Alasdair Birch joins from SVM Asset Management

Saracen Fund Managers, the Edinburgh-based asset manager now backed by AssetCo, has appointed Alasdair Birch as Investment Director on its Global and UK equity strategies.

His responsibilities will include equity analysis and research and he will support the team in its search for high-quality companies trading at low valuations, in accord with Saracen’s ‘quality but not at any price’ investment philosophy.
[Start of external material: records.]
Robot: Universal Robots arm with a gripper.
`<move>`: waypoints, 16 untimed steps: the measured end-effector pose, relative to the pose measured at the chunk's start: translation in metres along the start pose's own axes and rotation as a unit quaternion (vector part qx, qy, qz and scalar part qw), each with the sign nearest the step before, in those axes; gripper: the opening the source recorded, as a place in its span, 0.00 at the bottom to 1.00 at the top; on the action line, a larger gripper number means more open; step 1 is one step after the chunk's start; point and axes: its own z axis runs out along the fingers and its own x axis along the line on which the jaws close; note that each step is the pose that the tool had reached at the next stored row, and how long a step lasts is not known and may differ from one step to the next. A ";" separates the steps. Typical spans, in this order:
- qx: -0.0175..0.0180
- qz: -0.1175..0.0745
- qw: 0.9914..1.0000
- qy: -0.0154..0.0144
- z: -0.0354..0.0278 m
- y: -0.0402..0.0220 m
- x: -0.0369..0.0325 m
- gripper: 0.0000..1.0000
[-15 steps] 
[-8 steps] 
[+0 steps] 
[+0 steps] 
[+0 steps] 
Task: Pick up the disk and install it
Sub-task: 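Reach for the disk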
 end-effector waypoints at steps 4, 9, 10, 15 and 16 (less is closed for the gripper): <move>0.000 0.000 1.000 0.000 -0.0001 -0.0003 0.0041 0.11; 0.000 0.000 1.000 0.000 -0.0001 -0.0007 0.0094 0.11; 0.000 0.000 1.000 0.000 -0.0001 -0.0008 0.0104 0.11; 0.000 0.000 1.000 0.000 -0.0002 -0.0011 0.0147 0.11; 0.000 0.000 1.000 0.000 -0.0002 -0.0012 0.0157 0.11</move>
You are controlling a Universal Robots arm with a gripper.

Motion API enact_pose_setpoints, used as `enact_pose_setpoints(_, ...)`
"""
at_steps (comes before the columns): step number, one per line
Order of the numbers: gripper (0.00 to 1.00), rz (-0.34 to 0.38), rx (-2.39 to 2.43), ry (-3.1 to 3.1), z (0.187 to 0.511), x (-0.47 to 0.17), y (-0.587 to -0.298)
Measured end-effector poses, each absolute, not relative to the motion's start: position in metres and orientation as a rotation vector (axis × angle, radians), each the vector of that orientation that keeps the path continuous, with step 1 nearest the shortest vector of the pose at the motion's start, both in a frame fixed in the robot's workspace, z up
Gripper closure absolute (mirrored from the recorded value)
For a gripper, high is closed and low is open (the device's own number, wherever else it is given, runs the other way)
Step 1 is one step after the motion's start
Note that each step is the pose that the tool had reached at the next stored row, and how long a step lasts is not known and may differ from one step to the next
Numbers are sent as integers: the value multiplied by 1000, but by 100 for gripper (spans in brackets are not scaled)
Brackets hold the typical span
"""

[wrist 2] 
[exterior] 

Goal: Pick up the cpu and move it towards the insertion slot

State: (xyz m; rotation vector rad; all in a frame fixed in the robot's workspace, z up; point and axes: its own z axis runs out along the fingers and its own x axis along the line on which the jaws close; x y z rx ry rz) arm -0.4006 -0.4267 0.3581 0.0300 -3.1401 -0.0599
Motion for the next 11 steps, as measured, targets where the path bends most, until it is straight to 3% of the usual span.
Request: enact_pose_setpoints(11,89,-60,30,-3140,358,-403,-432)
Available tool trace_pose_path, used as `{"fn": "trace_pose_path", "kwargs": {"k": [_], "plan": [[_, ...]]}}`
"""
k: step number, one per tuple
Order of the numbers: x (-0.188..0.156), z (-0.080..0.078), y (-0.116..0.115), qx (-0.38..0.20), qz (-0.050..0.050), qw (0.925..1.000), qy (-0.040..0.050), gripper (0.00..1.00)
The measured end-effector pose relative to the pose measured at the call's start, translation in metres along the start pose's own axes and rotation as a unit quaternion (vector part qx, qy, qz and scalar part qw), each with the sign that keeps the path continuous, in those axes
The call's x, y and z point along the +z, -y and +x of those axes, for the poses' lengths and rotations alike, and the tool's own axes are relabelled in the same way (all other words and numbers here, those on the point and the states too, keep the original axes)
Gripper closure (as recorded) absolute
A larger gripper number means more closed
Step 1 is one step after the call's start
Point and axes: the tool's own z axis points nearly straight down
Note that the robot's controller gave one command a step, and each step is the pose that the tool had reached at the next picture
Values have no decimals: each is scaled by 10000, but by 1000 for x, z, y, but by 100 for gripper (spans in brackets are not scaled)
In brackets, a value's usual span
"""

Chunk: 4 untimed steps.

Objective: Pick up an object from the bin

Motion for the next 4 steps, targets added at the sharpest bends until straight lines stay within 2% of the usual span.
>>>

He will work across both major Saracen products, the TB Saracen Global Income and Growth fund, which has sat comfortably in the top quartile among its peers since ‘Pfizer Monday’ heralded the beginning of a style rotation, and the TB Saracen UK Alpha fund. The UK Alpha Fund is ranked first quartile since its launch in 1999 and over this period it has enjoyed 926.8% cumulative performance, beating the sector average (UK All Companies) by just over 700%.*

Alasdair’s approach to investing, with a focus on valuation and bottom-up stock-picking, along with his keen interest in the use of new technologies and his experience across the all-cap European market make him an ideal fit for Saracen.

Before joining Saracen Alasdair was a Deputy Fund Manager and Investment Analyst at SVM Asset Management. Prior to joining SVM in 2012, he worked at BNP Paribas Investment Partners.

Graham Campbell, CEO and Fund Manager at Saracen Fund Managers, commented: “Alasdair’s investment convictions and past experience make him a superb fit for Saracen. His appointment forms part of our ambitious plans for the business. We aim to strengthen the investment team, continue to deliver for our clients and also over time broaden both our client base and our product range.”

Alasdair Birch, added: “I’m excited to be joining Saracen’s experienced and highly regarded team. With AssetCo’s recent acquisition of Saracen now complete I am very much looking forward to being part of this next exciting chapter in Saracen’s story.”